Each party shall indemnify, defend, and hold harmless the other, its current and former employees, or agents, from and against any claims, including third party claims, demands, loss, damage, liability, or expense (including attorney’s fees) relating to a) the negligence, recklessness, or willful misconduct of the indemnifying party or any party under direction or control of the indemnifying party, or b) the damage, loss, or destruction of any property, profit, or revenue (both real or imagined) of the indemnified party, or its contractors.

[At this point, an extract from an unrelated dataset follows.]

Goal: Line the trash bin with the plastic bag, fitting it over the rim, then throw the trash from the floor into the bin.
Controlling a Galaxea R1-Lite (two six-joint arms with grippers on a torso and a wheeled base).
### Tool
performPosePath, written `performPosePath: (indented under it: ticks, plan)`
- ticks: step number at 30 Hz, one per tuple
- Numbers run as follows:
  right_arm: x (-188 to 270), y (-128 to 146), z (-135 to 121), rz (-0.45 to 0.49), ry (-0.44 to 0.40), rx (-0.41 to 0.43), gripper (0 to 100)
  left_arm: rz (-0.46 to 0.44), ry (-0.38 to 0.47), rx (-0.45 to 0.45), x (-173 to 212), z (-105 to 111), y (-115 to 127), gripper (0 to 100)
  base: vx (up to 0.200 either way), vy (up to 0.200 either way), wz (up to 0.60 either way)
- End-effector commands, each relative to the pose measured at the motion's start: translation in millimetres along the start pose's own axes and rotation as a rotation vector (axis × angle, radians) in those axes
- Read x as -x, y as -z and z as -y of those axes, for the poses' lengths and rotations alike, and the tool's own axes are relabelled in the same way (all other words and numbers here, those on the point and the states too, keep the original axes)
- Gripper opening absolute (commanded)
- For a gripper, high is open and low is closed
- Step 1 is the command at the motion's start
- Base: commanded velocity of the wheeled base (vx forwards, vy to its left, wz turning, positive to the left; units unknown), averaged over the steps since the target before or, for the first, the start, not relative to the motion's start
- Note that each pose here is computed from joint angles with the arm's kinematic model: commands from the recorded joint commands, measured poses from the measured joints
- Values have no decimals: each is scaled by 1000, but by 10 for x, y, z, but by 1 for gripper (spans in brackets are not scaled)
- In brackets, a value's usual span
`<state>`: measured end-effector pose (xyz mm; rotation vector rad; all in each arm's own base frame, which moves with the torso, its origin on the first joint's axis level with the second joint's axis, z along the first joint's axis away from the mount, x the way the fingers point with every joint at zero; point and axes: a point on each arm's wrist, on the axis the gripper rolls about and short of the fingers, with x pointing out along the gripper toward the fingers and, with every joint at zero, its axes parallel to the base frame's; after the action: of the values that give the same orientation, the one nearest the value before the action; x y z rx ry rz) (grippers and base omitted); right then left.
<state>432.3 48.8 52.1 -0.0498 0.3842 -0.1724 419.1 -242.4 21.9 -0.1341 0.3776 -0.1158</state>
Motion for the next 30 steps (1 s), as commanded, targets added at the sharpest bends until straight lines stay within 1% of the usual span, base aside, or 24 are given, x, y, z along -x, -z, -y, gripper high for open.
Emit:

It is hoped that should we ever have any differences, we could be able to work them out amiably through e-mail correspondence. However, should we be unable to seek resolution within a reasonable time, you agree now that that the only method of legal dispute resolution that will be used is binding arbitration before a single arbitrator, selected jointly, in accordance with the American Arbitration Association Rules. Prior to seeking arbitration, you must send an e-mail to me at email@example.com and include all of your reasons for dissatisfaction with the Affiliate Program. You understand and agree now that the only remedy that can be awarded to you through arbitration is the commission amount for the account(s) in question. No other actions or financial awards of consequential damages, or any other type of damages, may be granted to you. We both agree now that the decision of the arbitrator is final and binding, and may be entered as a judgment into any court having the appropriate jurisdiction.
By participating in the Affiliate Program you are agreeing that any arbitration must be begun within ninety (90) days of the date of your e-mail to me referenced above or you waive the right to seek dispute resolution by arbitration or to take any other legal action. The Parties shall cooperate in exchanging and expediting discovery as part of the arbitration process and shall cooperate with each other to ensure that the arbitration process is completed within the ninety (90) day period.
You also agree that should arbitration take place, it will be held in Smith County in the State of Texas where my business is located, and the prevailing party shall be entitled to all reasonable attorneys’ fees and all costs necessary to enforce the decision of the arbitrator.
In the event of a dispute between us, you agree to not engage in any conduct or communications, public or private, including on social media, designed to disparage us, our Company, or any of our Programs, Products or Services. Where requested by law or arbitration, of course, you are not prohibited from sharing your thoughts and opinions as a part of the legal process.
This Agreement shall be governed by and construed in accordance with the laws of the County of Smith in the State of Texas.
This Agreement contains our entire agreement. This Agreement may be modified or amended at any time as long as the amendment is in writing and signed by both of us. You may not assign your rights or obligations under this Agreement to anyone else, and the obligations under this Agreement shall survive indefinitely unless otherwise stated in this Agreement. If I choose to waive or not enforce one or more terms of this Agreement, it does not in any way limit my right to later enforce every part of this Agreement.